Gotham's Donal Logue explains why the show works without Batman

How will a show set in Gotham City work without the Caped Crusader lurking on the rooftops? One of the series' co-stars explains.

Ever since Fox announced Gotham, fans have been intrigued by its promise to tell the origin stories of Gotham City's most famous cops and supervillains, but although focusing on Gotham's street-level heroes and villains has worked for various DC Comics writers before, many of us have been skeptical about just how well the show will work while Gotham's favorite son -- Bruce Wayne -- is still an adolescent, several years away from donning the cape and cowl. 

According to co-star Donal Logue, who plays Detective Harvey Bullock on the still-developing series, the absence of Batman from the show is part of what makes it interesting. For him, Gotham isn't just an origin story for Gotham legends like Commissioner Jim Gordon and the Penguin. It's also a chance to see what exactly created the right conditions for Batman to appear in the first place.

"It's interesting because people will say, 'What good is Gotham? A Gotham without Batman is stupid!,'" Logue told IGN. "What's fascinating about Gotham is like, what happened in the 20 years before Batman was so effed up that it needed a vigilante to come and save it -- and those moral decisions have repercussions.

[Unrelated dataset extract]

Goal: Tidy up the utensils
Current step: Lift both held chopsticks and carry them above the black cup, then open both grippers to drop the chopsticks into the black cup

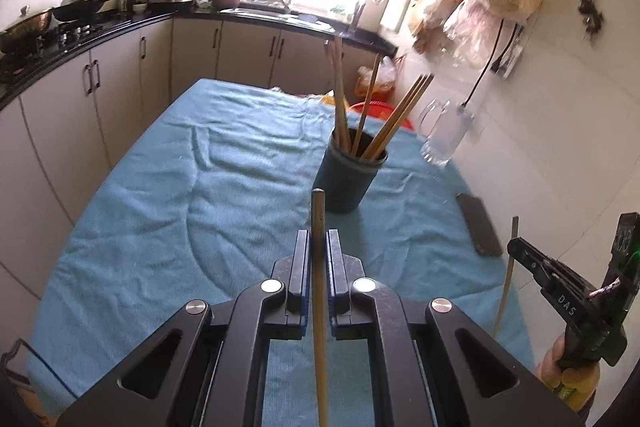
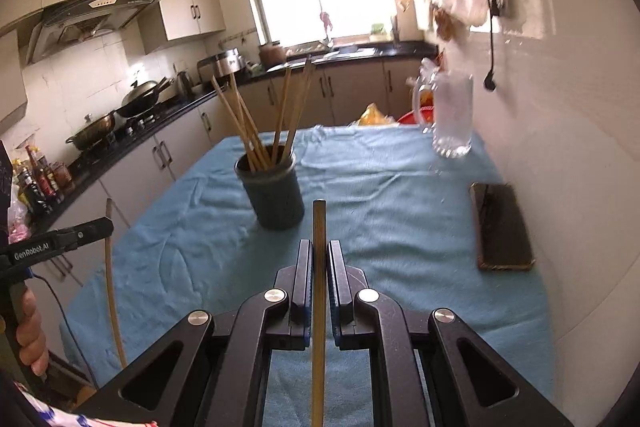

Like, Gordon does stuff that seems to come from a good place, but you can do something and -- this kind of goes back to the statecraft argument -- say, in Vikings time, if I want to kill my enemy, I have to kill his kids. If I don't kill sons, they're coming after me and mine for the rest of our lives. So you've got to pull the root out. That's something that Gordon struggles with, being that brutal. Then later, if some bad s**t goes down, you can say, 'Well, that was your bighearted moment.' It's kind of mock politics, so it'll be interesting to see. I'm super fascinated to see where a lot of these things go. The question is, how did we get there? How did we get to the point where we had to have a Batman?"

So, according to Logue, the series is stage-setting not just in terms of preparing for the arrival of Batman, but in terms of exploring the moral choices everyone has to make as the environment of Gotham City shifts. That sounds fascinating, and it's certainly the kind of thing DC Comics fans might be willing to sink their teeth into. As for whether those ideas will be delivered in a way that will keep us coming back week after week ... well, we'll just have to wait and see.